Brendan McKay won’t be pitching in games anytime soon as he rehabilitates from the labrum repair surgery in his left shoulder that sidelined him last year.
But in the interim, the Rays’ two-way player will get a chance to work on his hitting, and is likely to get at-bats in exhibitions toward the end of spring.
“He’s going to get an opportunity to take the next four, five, six weeks to hit,” manager Kevin Cash said after Friday’s workout in Port Charlotte. “He’s had some broken seasons because of injuries, and not too long ago he was rated as the best college hitter coming out of the draft. So this might be a pretty good opportunity to get him back into the batter’s box and let him work just on the hitting side.”

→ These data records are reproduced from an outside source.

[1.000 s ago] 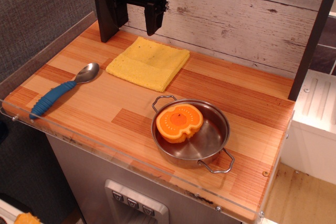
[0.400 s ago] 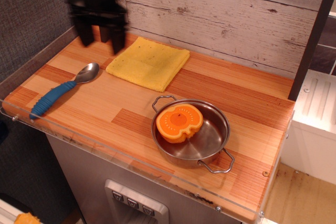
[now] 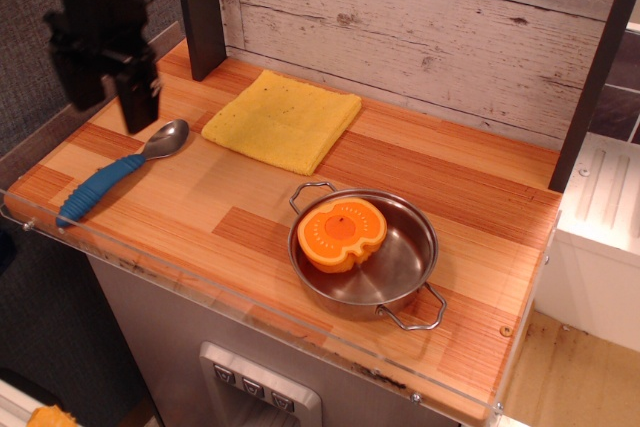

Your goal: Place the spoon on the yellow cloth

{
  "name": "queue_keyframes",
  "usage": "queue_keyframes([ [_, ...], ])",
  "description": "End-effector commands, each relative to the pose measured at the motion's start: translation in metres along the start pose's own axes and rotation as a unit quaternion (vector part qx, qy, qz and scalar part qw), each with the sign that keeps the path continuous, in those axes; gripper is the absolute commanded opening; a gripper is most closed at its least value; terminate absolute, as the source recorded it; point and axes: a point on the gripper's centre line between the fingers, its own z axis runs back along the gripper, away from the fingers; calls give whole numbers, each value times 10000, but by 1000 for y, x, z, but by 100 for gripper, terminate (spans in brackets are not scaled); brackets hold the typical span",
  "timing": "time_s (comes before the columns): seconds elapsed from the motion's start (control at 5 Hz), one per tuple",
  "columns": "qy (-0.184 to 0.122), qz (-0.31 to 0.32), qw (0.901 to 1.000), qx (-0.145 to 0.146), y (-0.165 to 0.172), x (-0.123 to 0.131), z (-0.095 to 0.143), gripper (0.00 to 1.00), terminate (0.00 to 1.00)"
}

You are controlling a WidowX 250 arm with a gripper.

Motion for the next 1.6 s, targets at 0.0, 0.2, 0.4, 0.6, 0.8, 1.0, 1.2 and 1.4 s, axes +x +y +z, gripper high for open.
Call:
queue_keyframes([
  [0.0,-125,-231,9991,331,4,-11,-13,100,0],
  [0.2,-385,-196,9985,327,6,-14,-20,100,0],
  [0.4,-593,-5,9973,422,9,-18,-32,100,0],
  [0.6,-530,83,9979,353,12,-18,-40,100,0],
  [0.8,-448,106,9986,273,12,-18,-47,100,0],
  [1.0,-385,167,9989,201,13,-17,-53,100,0],
  [1.2,-340,195,9991,149,14,-17,-56,100,0],
  [1.4,-339,222,9991,130,17,-17,-56,0,0],
])
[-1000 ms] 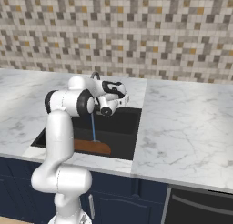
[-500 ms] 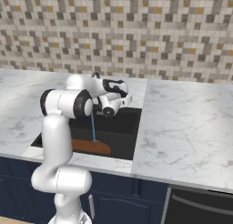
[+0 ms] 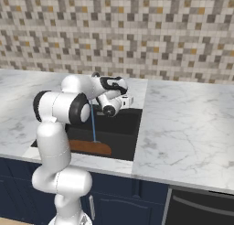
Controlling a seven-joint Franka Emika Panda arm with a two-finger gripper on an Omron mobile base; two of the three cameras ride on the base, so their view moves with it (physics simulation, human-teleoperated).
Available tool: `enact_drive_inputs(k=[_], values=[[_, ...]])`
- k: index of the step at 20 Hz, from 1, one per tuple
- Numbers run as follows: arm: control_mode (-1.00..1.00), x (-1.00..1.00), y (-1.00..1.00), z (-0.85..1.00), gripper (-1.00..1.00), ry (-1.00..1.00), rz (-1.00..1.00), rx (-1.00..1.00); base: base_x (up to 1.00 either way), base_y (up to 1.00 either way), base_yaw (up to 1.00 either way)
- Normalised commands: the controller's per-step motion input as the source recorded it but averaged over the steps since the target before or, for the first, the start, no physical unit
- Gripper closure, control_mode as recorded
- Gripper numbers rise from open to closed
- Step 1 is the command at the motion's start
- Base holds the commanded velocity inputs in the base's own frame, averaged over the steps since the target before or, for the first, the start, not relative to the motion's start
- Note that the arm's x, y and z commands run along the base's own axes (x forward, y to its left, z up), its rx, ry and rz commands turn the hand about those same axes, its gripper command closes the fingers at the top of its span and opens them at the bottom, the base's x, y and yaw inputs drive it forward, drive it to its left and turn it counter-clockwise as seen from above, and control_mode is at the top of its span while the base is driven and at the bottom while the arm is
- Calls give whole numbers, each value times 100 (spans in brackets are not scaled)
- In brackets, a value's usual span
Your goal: Turn on the sink faucet with hot water and rinse the cutting board for ten seconds, then turn off the faucet. Push the cutting board to reach the water if necessary.
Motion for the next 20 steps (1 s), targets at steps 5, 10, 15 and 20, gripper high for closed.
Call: enact_drive_inputs(k=[5,10,15,20], values=[[-100,-4,-34,24,-100,32,8,24,0,0,0],[-100,-8,-51,17,-100,35,4,44,0,0,0],[-100,2,-69,20,-100,18,3,41,0,0,0],[-100,16,-13,18,-100,1,10,8,0,0,0]])
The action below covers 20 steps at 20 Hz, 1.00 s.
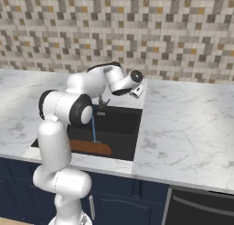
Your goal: Turn on the sink faucet with hot water and rinse the cutting board for ten seconds, then turn off the faucet. Push the cutting board to reach the water if necessary.
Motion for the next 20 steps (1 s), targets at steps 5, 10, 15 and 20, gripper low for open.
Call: enact_drive_inputs(k=[5,10,15,20], values=[[-100,0,18,-3,-100,3,16,0,0,0,0],[-100,0,31,-31,-100,10,19,-6,0,0,0],[-100,0,6,-40,-100,9,22,-10,0,0,0],[-100,0,2,-42,-100,10,20,-3,0,0,0]])
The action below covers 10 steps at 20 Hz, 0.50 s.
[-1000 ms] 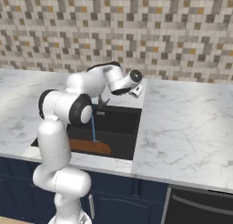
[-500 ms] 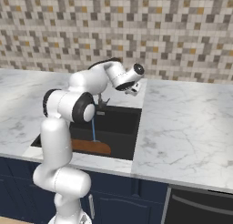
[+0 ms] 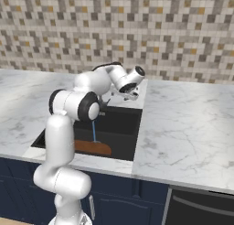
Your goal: Turn on the sink faucet with hot water and rinse the cutting board for ten seconds, then turn off the faucet. Push the cutting board to reach the water if necessary.
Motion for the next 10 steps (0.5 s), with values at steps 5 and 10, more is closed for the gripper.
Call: enact_drive_inputs(k=[5,10], values=[[-100,10,15,-36,-100,1,17,-1,0,0,0],[-100,35,5,-18,-100,0,11,0,0,0,0]])
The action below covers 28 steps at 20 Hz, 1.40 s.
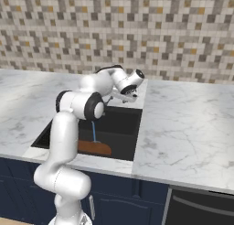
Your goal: Turn on the sink faucet with hot water and rinse the cutting board for ten seconds, then turn off the faucet. Push the cutting board to reach the water if necessary.
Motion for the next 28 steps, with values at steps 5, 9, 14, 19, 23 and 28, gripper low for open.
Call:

The Rays still see McKay, 25, as a pitcher first. Cash said McKay’s recovery from the surgery, a posterior labrum repair (with no rotator cuff issues) has gone well, with plans for him to start throwing off the mound in March. “It looks good,” Cash said. “He looks strong.”
Part of the appeal of drafting McKay fourth overall in 2017, and the reason for paying him $7 million, was his potential as a two-way player. Since the rehab doesn’t limit him from swinging, the Rays will give him the opportunity.

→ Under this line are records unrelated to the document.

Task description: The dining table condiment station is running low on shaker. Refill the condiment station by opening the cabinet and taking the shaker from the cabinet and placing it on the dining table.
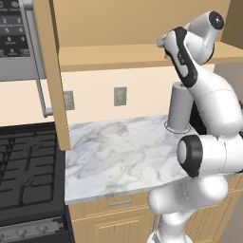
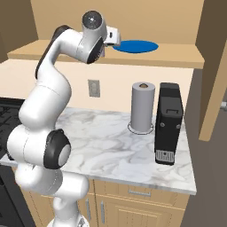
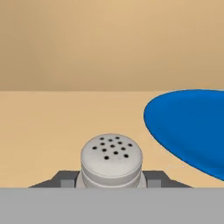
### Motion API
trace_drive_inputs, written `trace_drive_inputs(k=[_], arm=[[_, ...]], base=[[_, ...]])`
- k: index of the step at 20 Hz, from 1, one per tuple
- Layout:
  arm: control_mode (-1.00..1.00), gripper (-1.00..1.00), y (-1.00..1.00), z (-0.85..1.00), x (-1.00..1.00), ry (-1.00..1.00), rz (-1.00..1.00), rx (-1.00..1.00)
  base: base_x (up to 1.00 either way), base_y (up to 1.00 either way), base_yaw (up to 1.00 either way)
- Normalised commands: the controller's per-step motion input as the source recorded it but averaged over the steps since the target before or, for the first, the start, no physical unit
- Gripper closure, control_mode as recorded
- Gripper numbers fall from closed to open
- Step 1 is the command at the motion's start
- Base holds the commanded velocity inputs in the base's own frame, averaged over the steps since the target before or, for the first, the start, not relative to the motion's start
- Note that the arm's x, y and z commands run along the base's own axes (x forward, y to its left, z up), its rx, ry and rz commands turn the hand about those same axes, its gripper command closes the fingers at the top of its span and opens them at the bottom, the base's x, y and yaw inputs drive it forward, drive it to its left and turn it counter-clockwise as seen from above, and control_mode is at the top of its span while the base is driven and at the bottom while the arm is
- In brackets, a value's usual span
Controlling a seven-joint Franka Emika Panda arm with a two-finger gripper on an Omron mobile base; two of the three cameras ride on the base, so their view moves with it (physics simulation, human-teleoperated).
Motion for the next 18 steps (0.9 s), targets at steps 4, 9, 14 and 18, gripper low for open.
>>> trace_drive_inputs(k=[4,9,14,18], arm=[[-1.00,1.00,-0.04,-0.01,-1.00,-0.06,0.00,0.00],[-1.00,1.00,-0.02,-0.03,-1.00,-0.03,0.00,0.00],[-1.00,1.00,0.00,-0.28,-1.00,0.06,0.00,-0.04],[-1.00,1.00,0.00,-0.42,-0.95,0.14,0.00,-0.08]], base=[[0.00,0.00,0.00],[0.00,0.00,0.00],[0.00,0.00,0.00],[0.00,0.00,0.00]])
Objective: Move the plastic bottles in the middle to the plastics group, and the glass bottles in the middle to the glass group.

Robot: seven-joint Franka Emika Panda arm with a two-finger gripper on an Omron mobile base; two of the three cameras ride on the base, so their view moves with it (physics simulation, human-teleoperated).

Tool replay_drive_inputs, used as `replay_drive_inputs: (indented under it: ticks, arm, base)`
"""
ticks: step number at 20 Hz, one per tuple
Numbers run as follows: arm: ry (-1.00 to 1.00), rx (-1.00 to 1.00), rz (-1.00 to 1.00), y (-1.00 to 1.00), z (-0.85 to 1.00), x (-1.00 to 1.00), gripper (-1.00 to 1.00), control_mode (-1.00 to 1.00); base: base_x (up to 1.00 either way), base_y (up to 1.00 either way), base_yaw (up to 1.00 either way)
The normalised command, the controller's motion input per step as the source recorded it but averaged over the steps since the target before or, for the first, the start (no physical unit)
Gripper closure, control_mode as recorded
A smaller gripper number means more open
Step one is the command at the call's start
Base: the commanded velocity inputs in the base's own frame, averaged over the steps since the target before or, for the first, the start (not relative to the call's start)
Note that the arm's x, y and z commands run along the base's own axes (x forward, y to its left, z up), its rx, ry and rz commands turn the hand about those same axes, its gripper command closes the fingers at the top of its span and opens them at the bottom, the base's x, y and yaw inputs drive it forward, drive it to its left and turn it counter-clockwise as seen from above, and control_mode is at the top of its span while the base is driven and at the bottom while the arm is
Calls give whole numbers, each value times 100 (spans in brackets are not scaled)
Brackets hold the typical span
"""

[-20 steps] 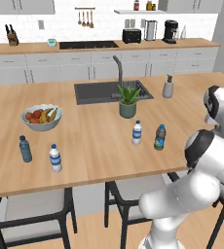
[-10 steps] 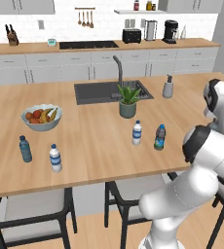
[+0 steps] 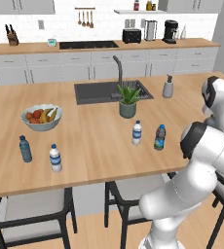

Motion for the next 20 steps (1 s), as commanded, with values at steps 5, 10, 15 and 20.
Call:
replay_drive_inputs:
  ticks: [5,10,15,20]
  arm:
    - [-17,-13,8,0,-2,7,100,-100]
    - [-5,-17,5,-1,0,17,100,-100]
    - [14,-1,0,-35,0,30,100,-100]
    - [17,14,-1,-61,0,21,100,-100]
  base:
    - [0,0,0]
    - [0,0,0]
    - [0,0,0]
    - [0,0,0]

McKay, who played first base in addition to pitching at Louisville, hasn’t hit much, or well, as a pro. In part, that is because the Rays put a focus on his pitching in trying to devise the best workout routines. In 135 games over parts of three minor-league seasons, he hit .214 with a .697 OPS. As a pitcher, he was 12-2, 1.78 with 226 strikeouts in 172 innings.

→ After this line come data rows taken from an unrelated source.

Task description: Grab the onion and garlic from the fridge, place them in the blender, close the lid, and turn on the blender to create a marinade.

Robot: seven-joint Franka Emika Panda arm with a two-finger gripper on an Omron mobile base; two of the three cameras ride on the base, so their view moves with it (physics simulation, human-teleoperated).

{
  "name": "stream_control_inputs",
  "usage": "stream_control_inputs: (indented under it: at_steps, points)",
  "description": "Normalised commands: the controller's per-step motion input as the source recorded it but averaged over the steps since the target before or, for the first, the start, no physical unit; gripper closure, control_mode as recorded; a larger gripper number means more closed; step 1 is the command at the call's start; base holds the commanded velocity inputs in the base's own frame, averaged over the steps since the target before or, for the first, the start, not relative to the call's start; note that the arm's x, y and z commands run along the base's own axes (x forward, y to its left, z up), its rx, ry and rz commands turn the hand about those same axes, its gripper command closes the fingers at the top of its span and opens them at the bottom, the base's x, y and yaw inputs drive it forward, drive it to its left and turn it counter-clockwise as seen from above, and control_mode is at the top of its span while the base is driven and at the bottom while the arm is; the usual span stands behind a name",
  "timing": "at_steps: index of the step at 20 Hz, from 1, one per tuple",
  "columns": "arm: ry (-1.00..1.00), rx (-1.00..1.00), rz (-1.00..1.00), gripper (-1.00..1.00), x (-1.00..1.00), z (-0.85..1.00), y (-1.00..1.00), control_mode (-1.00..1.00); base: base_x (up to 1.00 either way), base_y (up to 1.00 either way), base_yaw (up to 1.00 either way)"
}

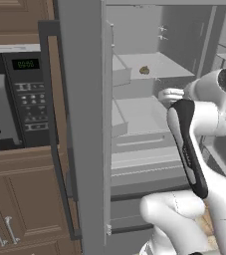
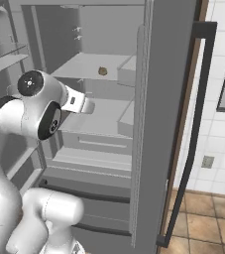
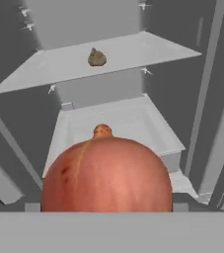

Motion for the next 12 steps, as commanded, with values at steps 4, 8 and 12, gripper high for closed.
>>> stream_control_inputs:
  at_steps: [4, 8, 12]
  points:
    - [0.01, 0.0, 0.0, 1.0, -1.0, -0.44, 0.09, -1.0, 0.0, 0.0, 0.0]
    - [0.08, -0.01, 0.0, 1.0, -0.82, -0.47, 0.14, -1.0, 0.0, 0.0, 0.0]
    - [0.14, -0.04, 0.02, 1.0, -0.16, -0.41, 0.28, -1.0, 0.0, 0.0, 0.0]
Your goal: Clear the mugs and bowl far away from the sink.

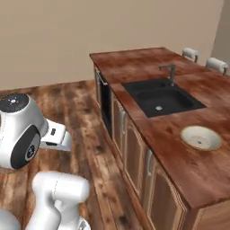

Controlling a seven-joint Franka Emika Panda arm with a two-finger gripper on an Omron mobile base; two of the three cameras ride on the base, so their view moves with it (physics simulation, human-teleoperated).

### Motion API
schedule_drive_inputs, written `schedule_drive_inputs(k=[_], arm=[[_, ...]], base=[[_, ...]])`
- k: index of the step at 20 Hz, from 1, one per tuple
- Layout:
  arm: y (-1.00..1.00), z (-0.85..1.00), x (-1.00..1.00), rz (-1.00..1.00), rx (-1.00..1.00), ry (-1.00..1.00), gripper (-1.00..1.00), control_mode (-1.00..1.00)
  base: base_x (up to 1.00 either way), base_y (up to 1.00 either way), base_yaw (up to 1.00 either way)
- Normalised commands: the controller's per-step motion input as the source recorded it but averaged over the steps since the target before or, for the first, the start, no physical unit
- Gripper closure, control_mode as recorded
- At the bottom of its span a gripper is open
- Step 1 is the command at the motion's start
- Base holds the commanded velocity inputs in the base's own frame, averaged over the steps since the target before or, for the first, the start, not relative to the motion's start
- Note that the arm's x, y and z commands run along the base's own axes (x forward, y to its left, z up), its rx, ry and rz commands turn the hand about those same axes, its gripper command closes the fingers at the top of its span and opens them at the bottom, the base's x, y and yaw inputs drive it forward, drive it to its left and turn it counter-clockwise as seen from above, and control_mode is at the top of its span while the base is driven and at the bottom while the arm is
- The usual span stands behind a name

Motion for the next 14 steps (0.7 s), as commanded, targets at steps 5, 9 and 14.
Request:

After getting to the major leagues in June 2019, the Rays made his mound work a priority. When shoulder issues first surfaced, they didn’t want him to create additional injury risk by swinging. He is 2-for-10 with a homer in seven big-league games as a hitter. As a pitcher, he is 2-4, 5.14 in 13 games.
“We felt it was important to give him the opportunity to come in and focus on hitting and see where we are, how he feels,” Cash said. “Not that we will make that many judgments off spring-training performance — we try to avoid doing that — but to give him a path to just really focus on getting in the cage, doing what the hitters do throughout a normal spring.”